__Exercise description__.
The entries below contain a line with "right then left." and a line with "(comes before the". Quote exactly those two lines and all lines between them.

__Records contained in a dataset__.

########################################

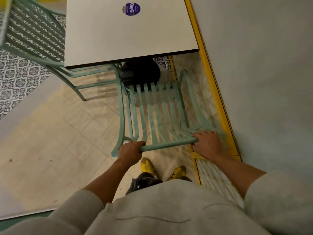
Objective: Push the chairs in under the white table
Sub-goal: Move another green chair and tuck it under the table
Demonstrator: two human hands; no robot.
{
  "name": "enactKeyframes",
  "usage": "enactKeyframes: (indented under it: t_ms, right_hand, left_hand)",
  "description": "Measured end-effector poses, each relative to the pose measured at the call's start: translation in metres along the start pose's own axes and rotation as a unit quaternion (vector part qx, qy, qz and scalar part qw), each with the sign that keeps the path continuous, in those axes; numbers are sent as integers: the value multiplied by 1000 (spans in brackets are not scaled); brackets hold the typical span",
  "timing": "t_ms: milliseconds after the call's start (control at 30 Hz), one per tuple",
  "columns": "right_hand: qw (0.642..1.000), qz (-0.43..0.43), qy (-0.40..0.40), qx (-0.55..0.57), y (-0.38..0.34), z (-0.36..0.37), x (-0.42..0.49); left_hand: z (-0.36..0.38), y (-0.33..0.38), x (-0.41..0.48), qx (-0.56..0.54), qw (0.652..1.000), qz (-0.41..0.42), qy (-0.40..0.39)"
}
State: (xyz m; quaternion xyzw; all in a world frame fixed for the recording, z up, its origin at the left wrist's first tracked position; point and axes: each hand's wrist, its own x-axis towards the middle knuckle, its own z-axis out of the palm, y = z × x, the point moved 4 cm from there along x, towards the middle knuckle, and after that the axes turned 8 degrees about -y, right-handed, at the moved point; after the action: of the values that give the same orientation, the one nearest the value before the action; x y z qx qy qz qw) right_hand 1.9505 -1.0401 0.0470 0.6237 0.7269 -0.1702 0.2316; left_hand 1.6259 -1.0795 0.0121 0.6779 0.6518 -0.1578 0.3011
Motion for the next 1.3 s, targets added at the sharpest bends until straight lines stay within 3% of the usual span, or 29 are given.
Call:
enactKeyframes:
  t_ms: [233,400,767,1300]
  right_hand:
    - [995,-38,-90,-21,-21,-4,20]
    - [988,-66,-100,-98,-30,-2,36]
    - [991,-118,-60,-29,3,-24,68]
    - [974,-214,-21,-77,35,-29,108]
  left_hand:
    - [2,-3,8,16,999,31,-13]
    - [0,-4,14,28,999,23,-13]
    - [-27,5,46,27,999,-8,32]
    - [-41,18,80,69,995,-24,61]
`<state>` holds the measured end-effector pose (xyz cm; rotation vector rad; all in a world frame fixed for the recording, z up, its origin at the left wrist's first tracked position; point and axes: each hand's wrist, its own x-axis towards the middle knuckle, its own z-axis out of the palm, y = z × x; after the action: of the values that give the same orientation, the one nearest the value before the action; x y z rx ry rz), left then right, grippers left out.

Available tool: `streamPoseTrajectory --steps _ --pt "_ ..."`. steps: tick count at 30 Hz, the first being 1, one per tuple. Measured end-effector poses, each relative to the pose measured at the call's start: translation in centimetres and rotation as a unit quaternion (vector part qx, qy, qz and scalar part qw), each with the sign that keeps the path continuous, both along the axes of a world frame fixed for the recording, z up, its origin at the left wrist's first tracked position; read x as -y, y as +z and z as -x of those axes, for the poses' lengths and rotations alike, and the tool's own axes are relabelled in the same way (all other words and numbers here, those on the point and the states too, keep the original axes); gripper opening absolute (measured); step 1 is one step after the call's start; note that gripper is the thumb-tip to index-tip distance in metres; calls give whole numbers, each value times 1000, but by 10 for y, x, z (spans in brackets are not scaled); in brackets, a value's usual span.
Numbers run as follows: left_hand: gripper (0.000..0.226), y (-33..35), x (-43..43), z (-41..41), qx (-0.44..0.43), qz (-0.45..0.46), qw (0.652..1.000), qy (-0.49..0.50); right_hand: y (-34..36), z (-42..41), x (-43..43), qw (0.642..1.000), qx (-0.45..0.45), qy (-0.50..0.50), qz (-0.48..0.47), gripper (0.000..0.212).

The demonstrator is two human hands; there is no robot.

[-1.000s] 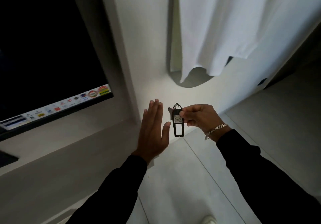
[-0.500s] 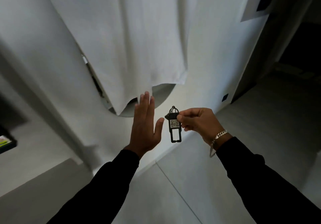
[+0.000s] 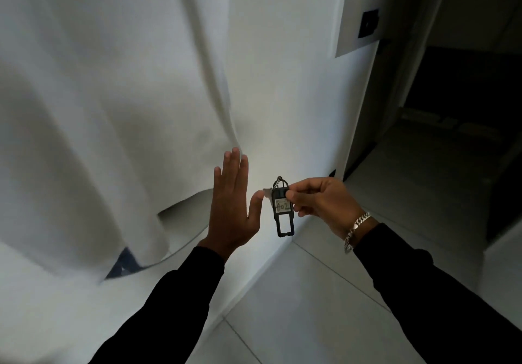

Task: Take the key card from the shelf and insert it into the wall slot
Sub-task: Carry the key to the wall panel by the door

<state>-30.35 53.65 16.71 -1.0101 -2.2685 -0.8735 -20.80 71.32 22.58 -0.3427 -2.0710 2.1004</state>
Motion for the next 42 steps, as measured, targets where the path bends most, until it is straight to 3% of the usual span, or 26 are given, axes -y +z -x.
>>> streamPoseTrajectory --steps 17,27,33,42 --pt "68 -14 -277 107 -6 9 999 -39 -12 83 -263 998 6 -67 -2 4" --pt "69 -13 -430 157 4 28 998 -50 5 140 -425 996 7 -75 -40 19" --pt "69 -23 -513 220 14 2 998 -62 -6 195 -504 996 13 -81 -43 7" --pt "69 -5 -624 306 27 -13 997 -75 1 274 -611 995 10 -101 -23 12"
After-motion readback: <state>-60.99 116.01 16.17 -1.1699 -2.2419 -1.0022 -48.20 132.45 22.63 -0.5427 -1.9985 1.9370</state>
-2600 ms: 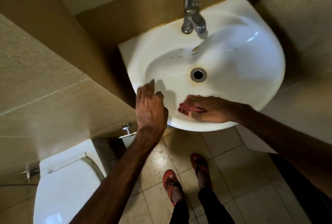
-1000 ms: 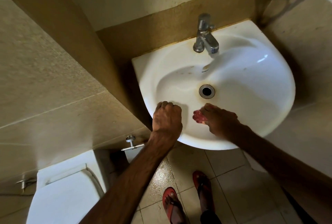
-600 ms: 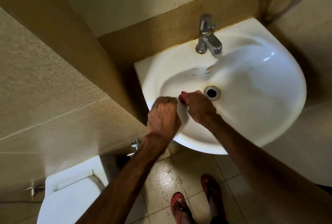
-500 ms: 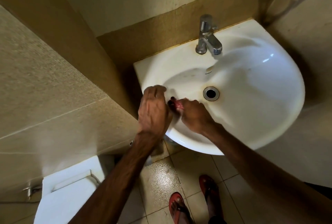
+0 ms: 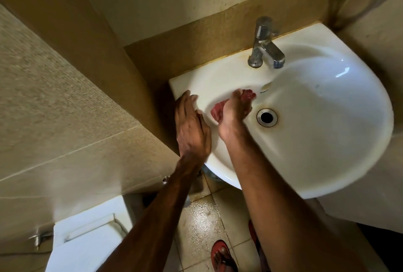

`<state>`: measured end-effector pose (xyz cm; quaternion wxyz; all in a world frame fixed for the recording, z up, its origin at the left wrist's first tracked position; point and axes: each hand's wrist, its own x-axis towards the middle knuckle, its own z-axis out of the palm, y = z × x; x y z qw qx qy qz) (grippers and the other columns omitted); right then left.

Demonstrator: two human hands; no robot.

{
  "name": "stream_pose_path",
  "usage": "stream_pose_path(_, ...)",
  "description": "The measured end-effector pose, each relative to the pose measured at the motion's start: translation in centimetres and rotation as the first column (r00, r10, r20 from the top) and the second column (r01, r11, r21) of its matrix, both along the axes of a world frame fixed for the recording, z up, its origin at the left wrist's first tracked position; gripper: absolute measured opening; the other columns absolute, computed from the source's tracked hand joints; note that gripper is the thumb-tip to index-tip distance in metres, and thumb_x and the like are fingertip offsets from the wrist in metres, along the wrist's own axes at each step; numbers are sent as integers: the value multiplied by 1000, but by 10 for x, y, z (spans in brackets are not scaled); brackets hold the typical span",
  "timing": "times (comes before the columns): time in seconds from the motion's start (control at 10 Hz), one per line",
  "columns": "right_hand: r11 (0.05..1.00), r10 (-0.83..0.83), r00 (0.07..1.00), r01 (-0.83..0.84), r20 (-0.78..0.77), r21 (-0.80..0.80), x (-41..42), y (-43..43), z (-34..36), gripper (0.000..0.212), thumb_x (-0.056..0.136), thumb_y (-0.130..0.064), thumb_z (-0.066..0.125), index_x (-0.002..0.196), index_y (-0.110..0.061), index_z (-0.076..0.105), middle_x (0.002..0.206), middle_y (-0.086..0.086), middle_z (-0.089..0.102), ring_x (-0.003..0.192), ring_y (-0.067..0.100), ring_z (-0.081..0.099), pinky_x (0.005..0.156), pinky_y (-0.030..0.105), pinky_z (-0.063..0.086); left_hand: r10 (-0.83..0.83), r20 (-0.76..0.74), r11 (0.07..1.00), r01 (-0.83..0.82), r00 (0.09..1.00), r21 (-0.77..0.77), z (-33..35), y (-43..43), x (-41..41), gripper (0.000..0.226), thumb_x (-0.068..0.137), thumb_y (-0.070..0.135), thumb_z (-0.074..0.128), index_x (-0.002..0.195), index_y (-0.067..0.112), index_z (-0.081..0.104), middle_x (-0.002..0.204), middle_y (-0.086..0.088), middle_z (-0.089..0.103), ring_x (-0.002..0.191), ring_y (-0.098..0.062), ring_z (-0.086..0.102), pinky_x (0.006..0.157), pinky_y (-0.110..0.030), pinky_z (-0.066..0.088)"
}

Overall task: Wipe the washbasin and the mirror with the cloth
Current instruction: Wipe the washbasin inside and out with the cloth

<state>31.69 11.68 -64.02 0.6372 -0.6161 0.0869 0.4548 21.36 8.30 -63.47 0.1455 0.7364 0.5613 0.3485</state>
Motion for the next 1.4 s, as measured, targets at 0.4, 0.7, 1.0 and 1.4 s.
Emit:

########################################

__Worked solution__.
`<state>`: measured end-effector pose (xyz cm; quaternion wxyz; all in a world frame fixed for the recording, z up, its origin at the left wrist's first tracked position; point and axes: each hand's wrist, its own x-axis towards the middle knuckle, its own z-axis out of the palm, y = z × x; x y z qw qx qy qz) (grippers and the other columns omitted); right then left.

Demonstrator: two human hands; no robot.

{
  "name": "stream_pose_path",
  "usage": "stream_pose_path(_, ...)",
  "description": "The measured end-effector pose, each relative to the pose measured at the motion's start: translation in centimetres and rotation as the first column (r00, r10, r20 from the top) and the second column (r01, r11, r21) of its matrix, both along the axes of a world frame fixed for the recording, z up, its origin at the left wrist's first tracked position; gripper: absolute measured opening; the other columns absolute, computed from the source's tracked hand joints; note that gripper is the thumb-tip to index-tip distance in metres, and thumb_x and the like are fingertip offsets from the wrist in metres, along the wrist's own axes at each step; numbers are sent as integers: the value multiplied by 1000, but by 10 for x, y, z (spans in brackets are not scaled); brackets hold the typical span",
  "timing": "times (comes before the columns): time in seconds from the motion's start (control at 10 Hz), one per line",

The work on the exercise is done.